__Directions__:
Please restate the entire listing verbatim.

=== Section Start ===

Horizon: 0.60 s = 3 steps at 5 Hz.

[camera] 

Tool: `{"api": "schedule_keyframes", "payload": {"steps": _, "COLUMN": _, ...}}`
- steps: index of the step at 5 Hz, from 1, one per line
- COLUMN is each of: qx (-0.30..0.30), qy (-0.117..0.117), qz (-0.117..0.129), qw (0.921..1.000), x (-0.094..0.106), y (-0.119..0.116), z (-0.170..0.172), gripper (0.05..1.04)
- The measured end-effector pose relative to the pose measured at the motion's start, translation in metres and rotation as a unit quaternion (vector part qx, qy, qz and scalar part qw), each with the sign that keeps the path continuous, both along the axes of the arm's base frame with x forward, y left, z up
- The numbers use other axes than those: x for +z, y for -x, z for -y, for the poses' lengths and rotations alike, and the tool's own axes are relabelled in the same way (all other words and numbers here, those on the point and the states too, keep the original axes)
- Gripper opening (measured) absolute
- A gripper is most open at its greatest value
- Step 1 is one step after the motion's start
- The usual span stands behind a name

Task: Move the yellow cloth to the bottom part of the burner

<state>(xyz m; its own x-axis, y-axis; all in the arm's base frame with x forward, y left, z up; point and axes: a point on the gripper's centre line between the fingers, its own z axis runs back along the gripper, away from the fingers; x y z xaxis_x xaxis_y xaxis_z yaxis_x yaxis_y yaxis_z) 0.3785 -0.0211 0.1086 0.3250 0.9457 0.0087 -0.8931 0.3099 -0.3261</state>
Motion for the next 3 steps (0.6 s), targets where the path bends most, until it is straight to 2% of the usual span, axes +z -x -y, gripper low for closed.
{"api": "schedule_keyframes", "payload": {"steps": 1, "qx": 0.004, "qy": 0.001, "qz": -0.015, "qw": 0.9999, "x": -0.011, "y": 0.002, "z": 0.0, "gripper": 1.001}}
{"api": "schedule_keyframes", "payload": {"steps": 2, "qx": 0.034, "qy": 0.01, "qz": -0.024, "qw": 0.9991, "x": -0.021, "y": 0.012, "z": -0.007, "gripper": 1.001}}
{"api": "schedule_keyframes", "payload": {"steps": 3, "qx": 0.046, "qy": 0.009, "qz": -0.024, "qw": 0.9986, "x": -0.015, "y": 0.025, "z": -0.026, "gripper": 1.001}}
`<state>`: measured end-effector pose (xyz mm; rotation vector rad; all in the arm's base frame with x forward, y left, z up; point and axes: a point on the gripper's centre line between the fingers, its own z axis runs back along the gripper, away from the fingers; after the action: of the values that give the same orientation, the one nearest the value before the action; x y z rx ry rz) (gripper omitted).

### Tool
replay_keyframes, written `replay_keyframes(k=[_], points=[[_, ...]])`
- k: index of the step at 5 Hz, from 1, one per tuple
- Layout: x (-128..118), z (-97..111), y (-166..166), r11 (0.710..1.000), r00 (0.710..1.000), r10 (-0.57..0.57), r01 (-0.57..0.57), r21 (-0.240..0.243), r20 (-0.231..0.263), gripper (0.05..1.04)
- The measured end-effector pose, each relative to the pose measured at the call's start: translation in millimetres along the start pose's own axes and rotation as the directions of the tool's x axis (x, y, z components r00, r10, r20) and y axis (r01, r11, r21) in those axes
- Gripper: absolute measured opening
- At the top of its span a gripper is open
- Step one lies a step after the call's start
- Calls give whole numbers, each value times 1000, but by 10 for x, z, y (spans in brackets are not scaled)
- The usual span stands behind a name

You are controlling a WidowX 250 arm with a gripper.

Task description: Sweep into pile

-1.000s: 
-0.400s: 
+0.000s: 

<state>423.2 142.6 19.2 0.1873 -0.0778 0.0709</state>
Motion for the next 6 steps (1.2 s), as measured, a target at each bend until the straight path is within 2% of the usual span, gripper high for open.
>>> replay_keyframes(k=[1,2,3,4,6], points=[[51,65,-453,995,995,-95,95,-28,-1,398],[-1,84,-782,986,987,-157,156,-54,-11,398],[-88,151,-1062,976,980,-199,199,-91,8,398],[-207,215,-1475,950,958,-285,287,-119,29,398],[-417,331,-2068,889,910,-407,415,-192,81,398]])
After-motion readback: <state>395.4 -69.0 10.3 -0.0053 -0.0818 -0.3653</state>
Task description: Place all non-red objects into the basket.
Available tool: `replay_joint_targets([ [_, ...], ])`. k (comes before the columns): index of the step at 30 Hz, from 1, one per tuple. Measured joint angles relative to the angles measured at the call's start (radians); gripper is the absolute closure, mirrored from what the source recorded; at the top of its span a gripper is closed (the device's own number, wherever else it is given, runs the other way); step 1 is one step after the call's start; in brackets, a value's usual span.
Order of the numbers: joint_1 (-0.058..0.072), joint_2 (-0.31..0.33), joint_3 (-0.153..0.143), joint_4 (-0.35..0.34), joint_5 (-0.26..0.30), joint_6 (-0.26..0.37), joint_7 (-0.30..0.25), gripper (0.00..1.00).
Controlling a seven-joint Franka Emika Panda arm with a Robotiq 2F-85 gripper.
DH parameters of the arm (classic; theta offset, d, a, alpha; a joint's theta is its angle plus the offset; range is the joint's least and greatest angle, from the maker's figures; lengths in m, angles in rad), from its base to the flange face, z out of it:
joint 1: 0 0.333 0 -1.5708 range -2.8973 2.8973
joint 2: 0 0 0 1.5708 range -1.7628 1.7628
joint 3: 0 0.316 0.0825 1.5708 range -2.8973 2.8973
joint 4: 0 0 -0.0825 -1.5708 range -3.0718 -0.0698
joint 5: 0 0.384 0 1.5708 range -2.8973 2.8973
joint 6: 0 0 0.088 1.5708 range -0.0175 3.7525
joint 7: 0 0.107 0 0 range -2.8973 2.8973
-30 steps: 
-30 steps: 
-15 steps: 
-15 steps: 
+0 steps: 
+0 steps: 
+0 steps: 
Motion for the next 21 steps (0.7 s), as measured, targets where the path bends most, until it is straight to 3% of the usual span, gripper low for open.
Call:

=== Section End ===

__Problem solution__:
Horizon: 0.60 s = 3 steps at 5 Hz.

[camera] 

Tool: `{"api": "schedule_keyframes", "payload": {"steps": _, "COLUMN": _, ...}}`
- steps: index of the step at 5 Hz, from 1, one per line
- COLUMN is each of: qx (-0.30..0.30), qy (-0.117..0.117), qz (-0.117..0.129), qw (0.921..1.000), x (-0.094..0.106), y (-0.119..0.116), z (-0.170..0.172), gripper (0.05..1.04)
- The measured end-effector pose relative to the pose measured at the motion's start, translation in metres and rotation as a unit quaternion (vector part qx, qy, qz and scalar part qw), each with the sign that keeps the path continuous, both along the axes of the arm's base frame with x forward, y left, z up
- The numbers use other axes than those: x for +z, y for -x, z for -y, for the poses' lengths and rotations alike, and the tool's own axes are relabelled in the same way (all other words and numbers here, those on the point and the states too, keep the original axes)
- Gripper opening (measured) absolute
- A gripper is most open at its greatest value
- Step 1 is one step after the motion's start
- The usual span stands behind a name

Task: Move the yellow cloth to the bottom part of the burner

<state>(xyz m; its own x-axis, y-axis; all in the arm's base frame with x forward, y left, z up; point and axes: a point on the gripper's centre line between the fingers, its own z axis runs back along the gripper, away from the fingers; x y z xaxis_x xaxis_y xaxis_z yaxis_x yaxis_y yaxis_z) 0.3785 -0.0211 0.1086 0.3250 0.9457 0.0087 -0.8931 0.3099 -0.3261</state>
Motion for the next 3 steps (0.6 s), targets where the path bends most, until it is straight to 2% of the usual span, axes +z -x -y, gripper low for closed.
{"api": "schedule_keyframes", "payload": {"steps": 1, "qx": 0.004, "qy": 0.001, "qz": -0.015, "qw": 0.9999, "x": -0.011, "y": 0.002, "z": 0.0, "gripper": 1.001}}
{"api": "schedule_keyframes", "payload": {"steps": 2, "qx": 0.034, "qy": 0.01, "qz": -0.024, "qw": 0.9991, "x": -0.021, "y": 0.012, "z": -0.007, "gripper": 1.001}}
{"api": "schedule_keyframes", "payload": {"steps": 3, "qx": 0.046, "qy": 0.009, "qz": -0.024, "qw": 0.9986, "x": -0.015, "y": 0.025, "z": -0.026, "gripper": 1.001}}
`<state>`: measured end-effector pose (xyz mm; rotation vector rad; all in the arm's base frame with x forward, y left, z up; point and axes: a point on the gripper's centre line between the fingers, its own z axis runs back along the gripper, away from the fingers; after the action: of the values that give the same orientation, the one nearest the value before the action; x y z rx ry rz) (gripper omitted).

### Tool
replay_keyframes, written `replay_keyframes(k=[_], points=[[_, ...]])`
- k: index of the step at 5 Hz, from 1, one per tuple
- Layout: x (-128..118), z (-97..111), y (-166..166), r11 (0.710..1.000), r00 (0.710..1.000), r10 (-0.57..0.57), r01 (-0.57..0.57), r21 (-0.240..0.243), r20 (-0.231..0.263), gripper (0.05..1.04)
- The measured end-effector pose, each relative to the pose measured at the call's start: translation in millimetres along the start pose's own axes and rotation as the directions of the tool's x axis (x, y, z components r00, r10, r20) and y axis (r01, r11, r21) in those axes
- Gripper: absolute measured opening
- At the top of its span a gripper is open
- Step one lies a step after the call's start
- Calls give whole numbers, each value times 1000, but by 10 for x, z, y (spans in brackets are not scaled)
- The usual span stands behind a name

You are controlling a WidowX 250 arm with a gripper.

Task description: Sweep into pile

-1.000s: 
-0.400s: 
+0.000s: 

<state>423.2 142.6 19.2 0.1873 -0.0778 0.0709</state>
Motion for the next 6 steps (1.2 s), as measured, a target at each bend until the straight path is within 2% of the usual span, gripper high for open.
>>> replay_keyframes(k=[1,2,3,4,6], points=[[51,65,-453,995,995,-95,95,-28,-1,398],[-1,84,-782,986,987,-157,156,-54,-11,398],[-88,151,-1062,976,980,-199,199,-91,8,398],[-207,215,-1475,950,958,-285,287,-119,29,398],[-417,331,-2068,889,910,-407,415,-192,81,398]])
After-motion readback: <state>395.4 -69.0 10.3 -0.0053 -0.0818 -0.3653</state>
Task description: Place all non-red objects into the basket.
Available tool: `replay_joint_targets([ [_, ...], ])`. k (comes before the columns): index of the step at 30 Hz, from 1, one per tuple. Measured joint angles relative to the angles measured at the call's start (radians); gripper is the absolute closure, mirrored from what the source recorded; at the top of its span a gripper is closed (the device's own number, wherever else it is given, runs the other way); step 1 is one step after the call's start; in brackets, a value's usual span.
Order of the numbers: joint_1 (-0.058..0.072), joint_2 (-0.31..0.33), joint_3 (-0.153..0.143), joint_4 (-0.35..0.34), joint_5 (-0.26..0.30), joint_6 (-0.26..0.37), joint_7 (-0.30..0.25), gripper (0.00..1.00).
Controlling a seven-joint Franka Emika Panda arm with a Robotiq 2F-85 gripper.
DH parameters of the arm (classic; theta offset, d, a, alpha; a joint's theta is its angle plus the offset; range is the joint's least and greatest angle, from the maker's figures; lengths in m, angles in rad), from its base to the flange face, z out of it:
joint 1: 0 0.333 0 -1.5708 range -2.8973 2.8973
joint 2: 0 0 0 1.5708 range -1.7628 1.7628
joint 3: 0 0.316 0.0825 1.5708 range -2.8973 2.8973
joint 4: 0 0 -0.0825 -1.5708 range -3.0718 -0.0698
joint 5: 0 0.384 0 1.5708 range -2.8973 2.8973
joint 6: 0 0 0.088 1.5708 range -0.0175 3.7525
joint 7: 0 0.107 0 0 range -2.8973 2.8973
-30 steps: 
-30 steps: 
-15 steps: 
-15 steps: 
+0 steps: 
+0 steps: 
+0 steps: 
Motion for the next 21 steps (0.7 s), as measured, targets where the path bends most, until it is straight to 3% of the usual span, gripper low for open.
Call:

There is nothing else to this exercise.